It did not appear that any particular damage had been caused by entry into the properties.
As to the thefts, electronic equipment, a fan, and a portable air conditioning unit had been stolen in the first burglary. Unfortunately, as is now too common, no value was given to the Court of the property the subject of the theft. In the second case, items totalling $5795 in value was stolen.
There were no other remarkable aspects of these offences. He says he committed the offences to obtain money for cannabis and amphetamines.
The common assault was committed on NC at a time when TL was living with her. It was, thus, a family violence offence, which is somewhat more serious than other common assaults. He had become angry when NC’s father had asked him to ask his grandmother to buy some milk and bring it over. Apparently NC’s father had frequently made such requests and this led to a heated argument between TL and NC, which became very intimidating for NC. He threw his mobile phone at her, stood over her, pinning her against the front wall of the house. He had also grabbed a knife, holding it to his wrist and threatening to harm himself. When police arrived, he ran away but was found by police.
It is accepted that there was some commonality in character between these offences and the aggravated robbery which has elements of personal violence and dishonesty. The sexual offences, however, were of a completely different character.

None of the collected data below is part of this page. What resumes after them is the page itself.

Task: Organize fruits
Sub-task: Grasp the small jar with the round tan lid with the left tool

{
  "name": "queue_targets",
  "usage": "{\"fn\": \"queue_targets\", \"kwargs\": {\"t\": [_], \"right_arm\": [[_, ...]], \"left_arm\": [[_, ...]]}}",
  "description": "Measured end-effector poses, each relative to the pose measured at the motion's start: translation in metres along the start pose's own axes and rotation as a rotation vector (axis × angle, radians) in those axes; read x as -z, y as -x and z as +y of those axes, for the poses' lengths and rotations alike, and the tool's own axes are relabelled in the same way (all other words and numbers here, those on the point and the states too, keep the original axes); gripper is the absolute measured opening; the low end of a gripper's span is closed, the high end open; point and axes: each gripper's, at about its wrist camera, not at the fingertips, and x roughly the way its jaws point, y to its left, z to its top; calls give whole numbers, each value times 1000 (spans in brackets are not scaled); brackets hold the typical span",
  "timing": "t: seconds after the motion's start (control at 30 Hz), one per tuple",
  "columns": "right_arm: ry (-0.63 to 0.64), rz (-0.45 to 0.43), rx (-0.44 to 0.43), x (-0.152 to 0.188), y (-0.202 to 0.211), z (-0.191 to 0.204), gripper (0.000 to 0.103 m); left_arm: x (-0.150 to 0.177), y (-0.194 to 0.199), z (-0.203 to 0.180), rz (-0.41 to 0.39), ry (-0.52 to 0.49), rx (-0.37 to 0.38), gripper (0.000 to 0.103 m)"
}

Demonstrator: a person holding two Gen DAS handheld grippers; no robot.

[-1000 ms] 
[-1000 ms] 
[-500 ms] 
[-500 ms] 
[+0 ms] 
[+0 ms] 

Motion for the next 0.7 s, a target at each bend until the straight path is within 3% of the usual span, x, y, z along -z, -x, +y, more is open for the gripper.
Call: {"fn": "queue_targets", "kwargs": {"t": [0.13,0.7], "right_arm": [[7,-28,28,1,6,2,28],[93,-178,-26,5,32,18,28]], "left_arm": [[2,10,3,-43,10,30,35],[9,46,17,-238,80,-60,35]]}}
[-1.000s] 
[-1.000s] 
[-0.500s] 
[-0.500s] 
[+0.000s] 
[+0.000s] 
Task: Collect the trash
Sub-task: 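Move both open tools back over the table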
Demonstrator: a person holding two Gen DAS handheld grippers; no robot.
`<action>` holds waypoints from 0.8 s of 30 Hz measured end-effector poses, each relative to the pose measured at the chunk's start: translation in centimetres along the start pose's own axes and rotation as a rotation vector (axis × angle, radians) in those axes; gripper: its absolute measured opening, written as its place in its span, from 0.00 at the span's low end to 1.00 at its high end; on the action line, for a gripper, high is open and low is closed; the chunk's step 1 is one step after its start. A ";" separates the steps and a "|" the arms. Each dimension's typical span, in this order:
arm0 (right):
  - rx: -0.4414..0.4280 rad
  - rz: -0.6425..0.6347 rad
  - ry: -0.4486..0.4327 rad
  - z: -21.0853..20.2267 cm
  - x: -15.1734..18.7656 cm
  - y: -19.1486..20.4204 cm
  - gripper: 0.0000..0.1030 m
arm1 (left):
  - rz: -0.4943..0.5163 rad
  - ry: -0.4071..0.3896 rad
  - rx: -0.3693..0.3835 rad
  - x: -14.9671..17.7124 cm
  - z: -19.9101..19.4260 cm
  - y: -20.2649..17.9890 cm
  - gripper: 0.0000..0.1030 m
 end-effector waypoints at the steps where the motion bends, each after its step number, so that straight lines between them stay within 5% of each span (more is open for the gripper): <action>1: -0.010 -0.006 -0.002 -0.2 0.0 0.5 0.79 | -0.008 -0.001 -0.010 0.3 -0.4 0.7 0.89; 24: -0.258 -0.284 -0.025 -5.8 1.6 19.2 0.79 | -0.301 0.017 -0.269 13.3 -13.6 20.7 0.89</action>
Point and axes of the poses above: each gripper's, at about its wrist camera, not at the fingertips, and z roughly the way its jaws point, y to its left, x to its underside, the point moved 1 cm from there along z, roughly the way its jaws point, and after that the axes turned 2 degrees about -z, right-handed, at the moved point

The sexual offences were committed only a matter of months after the Good Behaviour Orders were made; the second incident of sexual offences apparently only weeks later, the aggravated robbery about seven months later.
The offences which breached the Good Behaviour Orders were much more serious than the offences for which the Orders were originally made. There is no obvious rehabilitation undertaken by TL during the period of the Orders.
In my view, the sentences of imprisonment suspended when the Good Behaviour Orders were made in April should be imposed. So far as the Good Behaviour Order in May, TL should be re-sentenced, so I will cancel that Order also.
Victim Impact Statements
I had Victim Impact Statements from BC and NC in relation to the sexual offences. They made, as usual, sobering reading. They were read out in open court so TL heard them.
BC said she found it “very hard and scary” to make the disclosure she did and found it embarrassing to tell police, investigators, her family and the courts of the events. This is understandable for a young girl who is asked to speak about sexual matters of which she had little experience. She also felt that the relationship with her sister, NC, was strained as a result of the disclosures; indeed, that her sister “hated” her, although her mother told her that this was not so. She has had some counselling because of behaviour and attitude problems which the offences had caused and which had changed her from a “happy, cheeky, outgoing girl”. She has now been suspended from school a number of times and no longer engages in athletic sports. She feels sad and depressed at times and has resorted to smoking and drinking and some self-harm. She says it is now very hard to have trust in some people and notes that her mother has described her as having a “don’t care attitude”. It is to be hoped that she can be provided with support and perhaps some professional assistance to address these issues.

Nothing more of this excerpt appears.